» GOAL OF THE EXERCISE:
Please report every line in the material below where the word "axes" is found.

» DATA SECTION:
_ _ _ _
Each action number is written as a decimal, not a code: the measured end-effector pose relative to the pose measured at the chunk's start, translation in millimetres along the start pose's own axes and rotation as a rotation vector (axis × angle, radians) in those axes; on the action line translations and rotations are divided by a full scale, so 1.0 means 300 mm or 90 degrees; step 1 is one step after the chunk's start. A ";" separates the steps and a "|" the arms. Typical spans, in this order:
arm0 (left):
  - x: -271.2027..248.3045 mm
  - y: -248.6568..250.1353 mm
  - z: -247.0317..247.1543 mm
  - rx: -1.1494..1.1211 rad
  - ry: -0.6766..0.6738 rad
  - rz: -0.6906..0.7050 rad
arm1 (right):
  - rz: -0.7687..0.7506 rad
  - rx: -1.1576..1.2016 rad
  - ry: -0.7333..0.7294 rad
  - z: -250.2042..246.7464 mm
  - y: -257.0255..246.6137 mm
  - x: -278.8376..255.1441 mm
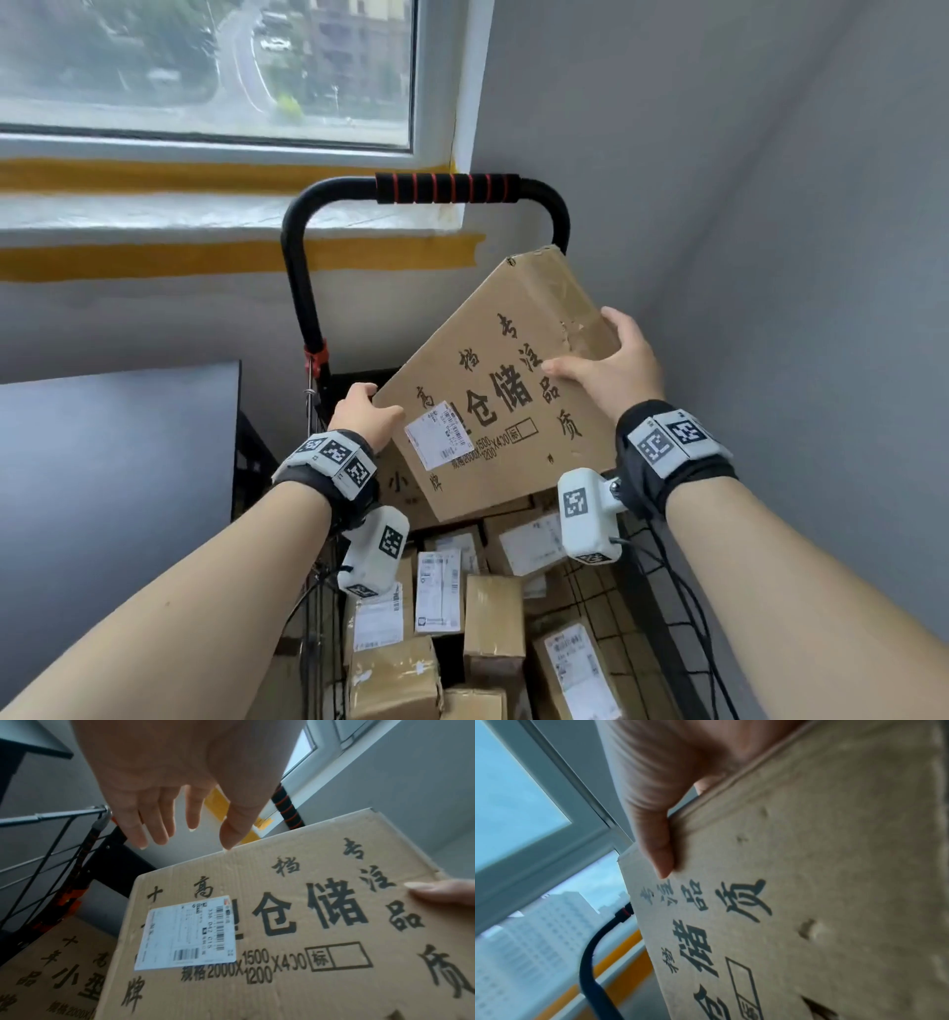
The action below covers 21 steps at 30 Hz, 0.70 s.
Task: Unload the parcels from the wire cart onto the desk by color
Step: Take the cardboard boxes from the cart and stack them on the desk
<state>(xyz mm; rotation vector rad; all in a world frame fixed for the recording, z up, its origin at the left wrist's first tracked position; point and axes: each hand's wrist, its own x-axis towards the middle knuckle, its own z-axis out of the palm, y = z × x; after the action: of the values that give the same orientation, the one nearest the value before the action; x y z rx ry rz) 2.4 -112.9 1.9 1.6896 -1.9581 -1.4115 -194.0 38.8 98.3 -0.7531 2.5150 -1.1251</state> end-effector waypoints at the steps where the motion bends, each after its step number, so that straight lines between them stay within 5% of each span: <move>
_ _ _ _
» PROBLEM SOLUTION:
Each action number is written as a decimal, not a code: the measured end-effector pose relative to the pose measured at the chunk's start, translation in millimetres along the start pose's own axes and rotation as a rotation vector (axis × angle, radians) in those axes; on the action line translations and rotations are divided by a full scale, so 1.0 means 300 mm or 90 degrees; step 1 is one step after the chunk's start. A ";" separates the steps and a "|" the arms. Typical spans, in this order:
<state>(xyz mm; rotation vector rad; all in a world frame fixed for the recording, z up, its origin at the left wrist's first tracked position; point and axes: each hand's wrist, its own x-axis towards the middle knuckle, its own z-axis out of the palm, y = z × x; after the action: of the values that give the same orientation, the one nearest the value before the action; x y z rx ry rz) 2.4 -112.9 1.9 1.6896 -1.9581 -1.4115 -194.0 38.8 98.3 -0.7531 2.5150 -1.1251</state> end-effector waypoints at the steps where the motion bends, each after its step number, so that straight lines between them stay within 5% of each span: <move>

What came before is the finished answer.